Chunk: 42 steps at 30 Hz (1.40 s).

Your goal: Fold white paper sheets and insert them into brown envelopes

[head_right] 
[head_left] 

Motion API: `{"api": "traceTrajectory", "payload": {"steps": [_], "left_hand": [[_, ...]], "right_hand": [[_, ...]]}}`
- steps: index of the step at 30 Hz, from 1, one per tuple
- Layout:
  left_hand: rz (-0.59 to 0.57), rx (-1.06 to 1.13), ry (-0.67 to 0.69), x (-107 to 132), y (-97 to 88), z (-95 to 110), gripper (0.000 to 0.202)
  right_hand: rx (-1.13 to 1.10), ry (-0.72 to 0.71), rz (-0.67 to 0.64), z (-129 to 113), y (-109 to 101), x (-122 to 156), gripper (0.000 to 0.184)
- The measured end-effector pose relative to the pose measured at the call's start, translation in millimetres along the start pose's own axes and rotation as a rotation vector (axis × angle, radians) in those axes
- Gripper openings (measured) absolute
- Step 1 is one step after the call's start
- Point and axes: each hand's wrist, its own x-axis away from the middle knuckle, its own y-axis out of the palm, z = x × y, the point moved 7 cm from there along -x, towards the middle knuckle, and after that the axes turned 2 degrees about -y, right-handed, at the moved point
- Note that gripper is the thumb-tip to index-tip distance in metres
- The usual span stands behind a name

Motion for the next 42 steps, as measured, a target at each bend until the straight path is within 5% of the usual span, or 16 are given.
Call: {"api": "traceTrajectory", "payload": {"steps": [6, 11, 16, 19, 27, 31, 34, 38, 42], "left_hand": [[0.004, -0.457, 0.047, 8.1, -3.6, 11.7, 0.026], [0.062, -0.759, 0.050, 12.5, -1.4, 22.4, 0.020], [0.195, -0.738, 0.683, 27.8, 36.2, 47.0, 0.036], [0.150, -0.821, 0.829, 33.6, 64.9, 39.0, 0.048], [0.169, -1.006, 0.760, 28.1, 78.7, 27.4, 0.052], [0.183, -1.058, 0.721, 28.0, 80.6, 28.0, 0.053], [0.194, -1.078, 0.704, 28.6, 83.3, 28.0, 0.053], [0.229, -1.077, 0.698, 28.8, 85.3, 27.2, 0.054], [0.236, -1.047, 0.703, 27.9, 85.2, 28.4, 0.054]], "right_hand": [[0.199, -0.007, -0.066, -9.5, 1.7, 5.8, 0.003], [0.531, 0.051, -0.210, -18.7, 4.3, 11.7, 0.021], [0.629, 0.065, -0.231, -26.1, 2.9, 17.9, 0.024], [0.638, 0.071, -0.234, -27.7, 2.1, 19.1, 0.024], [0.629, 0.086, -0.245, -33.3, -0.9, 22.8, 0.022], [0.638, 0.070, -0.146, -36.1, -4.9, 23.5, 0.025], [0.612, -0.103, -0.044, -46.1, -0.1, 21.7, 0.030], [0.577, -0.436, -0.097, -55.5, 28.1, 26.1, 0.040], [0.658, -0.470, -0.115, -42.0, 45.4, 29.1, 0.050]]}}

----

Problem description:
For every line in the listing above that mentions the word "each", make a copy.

Result of this exercise:
- Point and axes: each hand's wrist, its own x-axis away from the middle knuckle, its own y-axis out of the palm, z = x × y, the point moved 7 cm from there along -x, towards the middle knuckle, and after that the axes turned 2 degrees about -y, right-handed, at the moved point
Motion for the next 42 steps, as measured, a target at each bend until the straight path is within 5% of the usual span, or 16 are given.

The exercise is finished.